◆ WORK TO COMPLETE
In the records below, find the line holding "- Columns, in" and the line holding "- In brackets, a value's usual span". Set down both, with every line between them, exactly.
== TASK INPUTS ==
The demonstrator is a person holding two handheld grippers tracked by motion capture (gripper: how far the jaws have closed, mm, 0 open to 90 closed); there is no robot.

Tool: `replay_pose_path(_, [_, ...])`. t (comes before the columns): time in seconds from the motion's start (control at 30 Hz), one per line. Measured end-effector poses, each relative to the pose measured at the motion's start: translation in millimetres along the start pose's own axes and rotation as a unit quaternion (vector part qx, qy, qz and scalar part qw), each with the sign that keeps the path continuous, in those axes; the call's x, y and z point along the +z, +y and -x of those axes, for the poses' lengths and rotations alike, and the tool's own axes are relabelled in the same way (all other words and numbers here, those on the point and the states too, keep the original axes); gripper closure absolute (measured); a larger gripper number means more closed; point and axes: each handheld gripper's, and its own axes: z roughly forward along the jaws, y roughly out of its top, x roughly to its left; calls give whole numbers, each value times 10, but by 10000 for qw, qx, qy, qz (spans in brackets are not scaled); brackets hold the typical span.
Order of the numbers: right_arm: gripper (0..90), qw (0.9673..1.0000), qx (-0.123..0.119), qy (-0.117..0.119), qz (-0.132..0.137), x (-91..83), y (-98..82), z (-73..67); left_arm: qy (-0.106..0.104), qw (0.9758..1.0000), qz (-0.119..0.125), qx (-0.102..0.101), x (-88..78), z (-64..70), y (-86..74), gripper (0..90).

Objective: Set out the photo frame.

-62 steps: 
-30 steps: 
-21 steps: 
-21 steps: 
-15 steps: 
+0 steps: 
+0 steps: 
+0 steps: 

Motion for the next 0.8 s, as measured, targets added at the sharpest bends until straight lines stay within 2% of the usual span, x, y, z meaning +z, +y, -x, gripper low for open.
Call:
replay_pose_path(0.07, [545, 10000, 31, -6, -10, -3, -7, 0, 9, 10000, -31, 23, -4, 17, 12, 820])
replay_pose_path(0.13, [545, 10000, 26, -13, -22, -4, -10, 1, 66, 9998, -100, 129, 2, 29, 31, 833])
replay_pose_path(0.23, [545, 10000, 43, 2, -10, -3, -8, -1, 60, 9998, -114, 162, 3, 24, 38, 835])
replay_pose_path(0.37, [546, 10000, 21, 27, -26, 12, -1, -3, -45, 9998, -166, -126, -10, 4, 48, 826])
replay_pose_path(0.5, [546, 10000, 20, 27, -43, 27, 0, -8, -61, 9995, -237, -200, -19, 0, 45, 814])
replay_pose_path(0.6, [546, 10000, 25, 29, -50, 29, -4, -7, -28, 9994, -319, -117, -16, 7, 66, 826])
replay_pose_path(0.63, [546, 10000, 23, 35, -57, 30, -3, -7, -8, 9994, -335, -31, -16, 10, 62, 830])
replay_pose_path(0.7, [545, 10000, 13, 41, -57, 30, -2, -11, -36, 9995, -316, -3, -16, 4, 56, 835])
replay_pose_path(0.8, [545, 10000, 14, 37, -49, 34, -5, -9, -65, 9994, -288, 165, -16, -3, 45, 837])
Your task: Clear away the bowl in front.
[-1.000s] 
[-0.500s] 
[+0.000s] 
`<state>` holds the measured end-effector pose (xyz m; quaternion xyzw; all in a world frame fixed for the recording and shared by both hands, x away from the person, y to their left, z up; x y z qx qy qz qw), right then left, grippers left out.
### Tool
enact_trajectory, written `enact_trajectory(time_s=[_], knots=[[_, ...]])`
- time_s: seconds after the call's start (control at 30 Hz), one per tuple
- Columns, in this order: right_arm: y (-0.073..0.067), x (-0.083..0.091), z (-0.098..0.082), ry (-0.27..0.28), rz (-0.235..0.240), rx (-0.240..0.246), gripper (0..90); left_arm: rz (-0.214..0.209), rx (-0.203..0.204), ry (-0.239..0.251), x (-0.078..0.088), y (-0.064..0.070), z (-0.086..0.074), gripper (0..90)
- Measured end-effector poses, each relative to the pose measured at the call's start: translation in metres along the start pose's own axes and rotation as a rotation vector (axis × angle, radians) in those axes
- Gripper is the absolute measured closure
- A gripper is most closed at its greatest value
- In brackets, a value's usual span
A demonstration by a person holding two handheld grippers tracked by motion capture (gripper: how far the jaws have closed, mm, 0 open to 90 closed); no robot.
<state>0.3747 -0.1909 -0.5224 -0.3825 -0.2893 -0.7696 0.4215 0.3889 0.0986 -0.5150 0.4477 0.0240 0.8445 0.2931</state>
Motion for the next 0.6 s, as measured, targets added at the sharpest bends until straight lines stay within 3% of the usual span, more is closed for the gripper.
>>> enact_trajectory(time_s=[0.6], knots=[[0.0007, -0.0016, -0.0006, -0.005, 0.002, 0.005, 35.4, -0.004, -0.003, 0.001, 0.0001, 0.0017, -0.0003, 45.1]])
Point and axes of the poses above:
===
◆ EXERCISE OUTPUT
- Columns, in this order: right_arm: y (-0.073..0.067), x (-0.083..0.091), z (-0.098..0.082), ry (-0.27..0.28), rz (-0.235..0.240), rx (-0.240..0.246), gripper (0..90); left_arm: rz (-0.214..0.209), rx (-0.203..0.204), ry (-0.239..0.251), x (-0.078..0.088), y (-0.064..0.070), z (-0.086..0.074), gripper (0..90)
- Measured end-effector poses, each relative to the pose measured at the call's start: translation in metres along the start pose's own axes and rotation as a rotation vector (axis × angle, radians) in those axes
- Gripper is the absolute measured closure
- A gripper is most closed at its greatest value
- In brackets, a value's usual span

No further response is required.